Open Letter to the Secretary-General– Fabrice Aidan, Epstein Correspondence, and the UN’s Duty to Disclose Disciplinary Measures (including ClearCheck)

Today, I sent an open letter to the UN Secretary-General with one straightforward question: was Fabrice Aidan ever investigated while serving as a staff member of the UN Secretariat, in light of the DOJ-released Epstein correspondence and recent French reporting?

If the UN did investigate and took disciplinary action, then how was Aidan later able to re-enter the UN system and work at UNESCO between 2019 and 2023?

Was his record ever entered into ClearCheck: the UN’s system-wide screening mechanism meant to prevent the rehiring of individuals linked to misconduct?

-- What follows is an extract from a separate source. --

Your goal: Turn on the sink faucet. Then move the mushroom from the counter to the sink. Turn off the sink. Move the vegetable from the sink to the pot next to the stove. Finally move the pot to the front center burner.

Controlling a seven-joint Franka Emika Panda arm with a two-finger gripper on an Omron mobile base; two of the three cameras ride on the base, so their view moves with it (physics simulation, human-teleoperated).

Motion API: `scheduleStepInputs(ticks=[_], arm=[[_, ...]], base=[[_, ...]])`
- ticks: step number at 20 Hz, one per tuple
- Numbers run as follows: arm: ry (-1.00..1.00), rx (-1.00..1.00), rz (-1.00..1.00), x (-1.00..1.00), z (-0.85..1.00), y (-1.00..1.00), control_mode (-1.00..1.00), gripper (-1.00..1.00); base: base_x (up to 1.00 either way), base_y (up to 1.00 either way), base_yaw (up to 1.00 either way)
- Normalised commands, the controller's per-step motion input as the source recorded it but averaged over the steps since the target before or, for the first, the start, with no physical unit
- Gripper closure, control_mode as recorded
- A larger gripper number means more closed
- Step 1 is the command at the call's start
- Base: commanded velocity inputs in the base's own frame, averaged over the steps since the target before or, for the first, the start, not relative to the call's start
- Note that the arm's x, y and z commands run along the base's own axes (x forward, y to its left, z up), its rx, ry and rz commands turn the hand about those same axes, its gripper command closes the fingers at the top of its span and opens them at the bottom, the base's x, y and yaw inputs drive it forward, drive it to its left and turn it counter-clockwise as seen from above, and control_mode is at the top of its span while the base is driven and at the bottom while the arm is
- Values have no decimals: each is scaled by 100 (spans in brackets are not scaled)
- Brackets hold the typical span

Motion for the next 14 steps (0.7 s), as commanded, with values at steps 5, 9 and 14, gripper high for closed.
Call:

And if the UN did not investigate, then what exactly did the Secretariat do when it was reportedly informed in 2013 of an FBI report concerning his alleged conduct?

If the UN did not investigate, it must explain why

If the UN did investigate, it must disclose the outcome.

The United Nations cannot claim to uphold rules it applies selectively. Accountability cannot be something imposed on the powerless while those embedded in elite networks are shielded from scrutiny.

Continued silence will only confirm what many staff have learned through experience: governance, ethics, and accountability operate in one direction only: downward.